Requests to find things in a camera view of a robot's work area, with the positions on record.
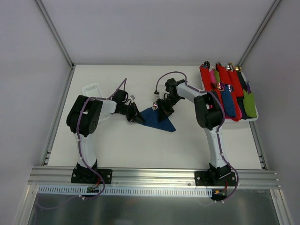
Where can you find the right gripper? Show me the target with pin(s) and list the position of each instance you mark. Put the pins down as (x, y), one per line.
(162, 107)

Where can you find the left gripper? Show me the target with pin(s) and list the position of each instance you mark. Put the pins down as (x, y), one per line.
(130, 111)

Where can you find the wooden handle spoon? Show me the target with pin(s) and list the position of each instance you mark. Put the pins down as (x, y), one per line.
(155, 105)

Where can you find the blue paper napkin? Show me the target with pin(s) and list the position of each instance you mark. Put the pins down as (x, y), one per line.
(151, 120)

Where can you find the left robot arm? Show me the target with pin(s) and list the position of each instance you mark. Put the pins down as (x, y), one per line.
(85, 114)

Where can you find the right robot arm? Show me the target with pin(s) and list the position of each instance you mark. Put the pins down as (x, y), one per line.
(209, 115)

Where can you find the pink napkin roll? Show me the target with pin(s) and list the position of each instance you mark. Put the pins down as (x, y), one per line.
(212, 77)

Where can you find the green napkin roll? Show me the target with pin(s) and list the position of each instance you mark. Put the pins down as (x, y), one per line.
(249, 104)

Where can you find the large white tray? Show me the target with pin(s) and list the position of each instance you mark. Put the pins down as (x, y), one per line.
(233, 92)

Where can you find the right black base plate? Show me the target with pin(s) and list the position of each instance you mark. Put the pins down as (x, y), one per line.
(205, 178)

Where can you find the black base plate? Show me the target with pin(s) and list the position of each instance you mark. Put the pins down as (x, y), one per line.
(86, 176)
(205, 178)

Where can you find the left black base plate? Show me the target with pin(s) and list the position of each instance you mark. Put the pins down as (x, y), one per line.
(86, 176)

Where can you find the white cable duct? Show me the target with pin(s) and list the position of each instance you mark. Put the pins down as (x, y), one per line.
(126, 191)

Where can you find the aluminium rail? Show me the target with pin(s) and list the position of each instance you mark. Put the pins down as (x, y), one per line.
(154, 178)

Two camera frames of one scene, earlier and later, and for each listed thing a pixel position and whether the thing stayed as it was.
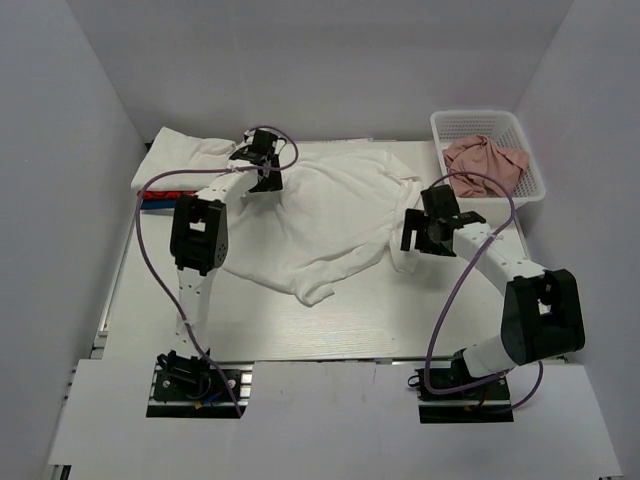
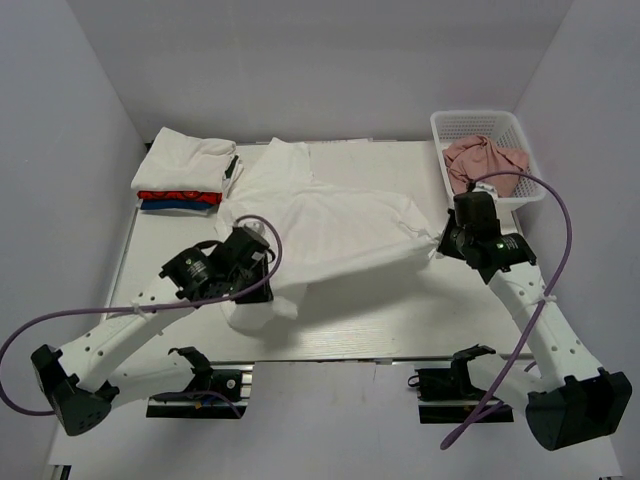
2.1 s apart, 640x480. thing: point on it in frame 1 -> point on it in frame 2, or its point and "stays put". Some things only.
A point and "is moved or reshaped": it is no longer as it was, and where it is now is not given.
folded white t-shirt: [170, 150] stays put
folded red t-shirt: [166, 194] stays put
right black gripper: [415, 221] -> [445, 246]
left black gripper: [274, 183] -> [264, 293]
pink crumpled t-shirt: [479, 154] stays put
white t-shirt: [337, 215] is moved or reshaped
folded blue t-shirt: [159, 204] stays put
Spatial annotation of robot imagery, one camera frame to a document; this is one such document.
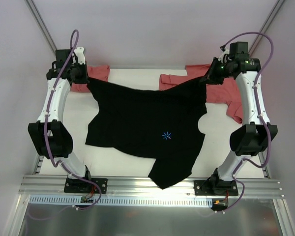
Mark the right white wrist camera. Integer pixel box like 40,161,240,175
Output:
218,49,230,63

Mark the aluminium front rail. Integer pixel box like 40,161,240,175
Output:
18,175,285,199

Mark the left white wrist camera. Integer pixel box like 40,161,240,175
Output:
73,47,86,64

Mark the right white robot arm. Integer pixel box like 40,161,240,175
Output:
199,42,278,196

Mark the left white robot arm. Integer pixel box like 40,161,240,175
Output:
28,47,92,192

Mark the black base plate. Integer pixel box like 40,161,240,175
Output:
63,178,108,194
194,179,238,196

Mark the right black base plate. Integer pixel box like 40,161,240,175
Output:
194,179,238,196

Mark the white slotted cable duct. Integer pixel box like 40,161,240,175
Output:
29,195,213,208

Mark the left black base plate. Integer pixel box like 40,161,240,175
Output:
63,178,108,194

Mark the folded red t shirt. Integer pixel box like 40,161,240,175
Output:
70,65,110,93

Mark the crumpled red t shirt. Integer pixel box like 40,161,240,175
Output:
159,64,243,124

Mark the black t shirt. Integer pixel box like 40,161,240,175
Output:
86,77,207,189

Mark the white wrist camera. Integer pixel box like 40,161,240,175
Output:
218,49,230,63
73,47,86,64

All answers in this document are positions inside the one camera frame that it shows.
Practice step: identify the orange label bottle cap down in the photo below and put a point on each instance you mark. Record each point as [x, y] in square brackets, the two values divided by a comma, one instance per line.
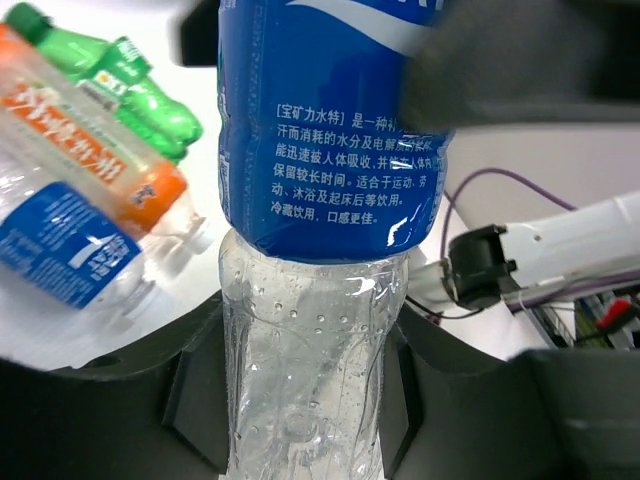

---

• **Action item**: In the listing, how many lines hold "things"? Answer with a bare number.

• **Solution to the exercise**: 2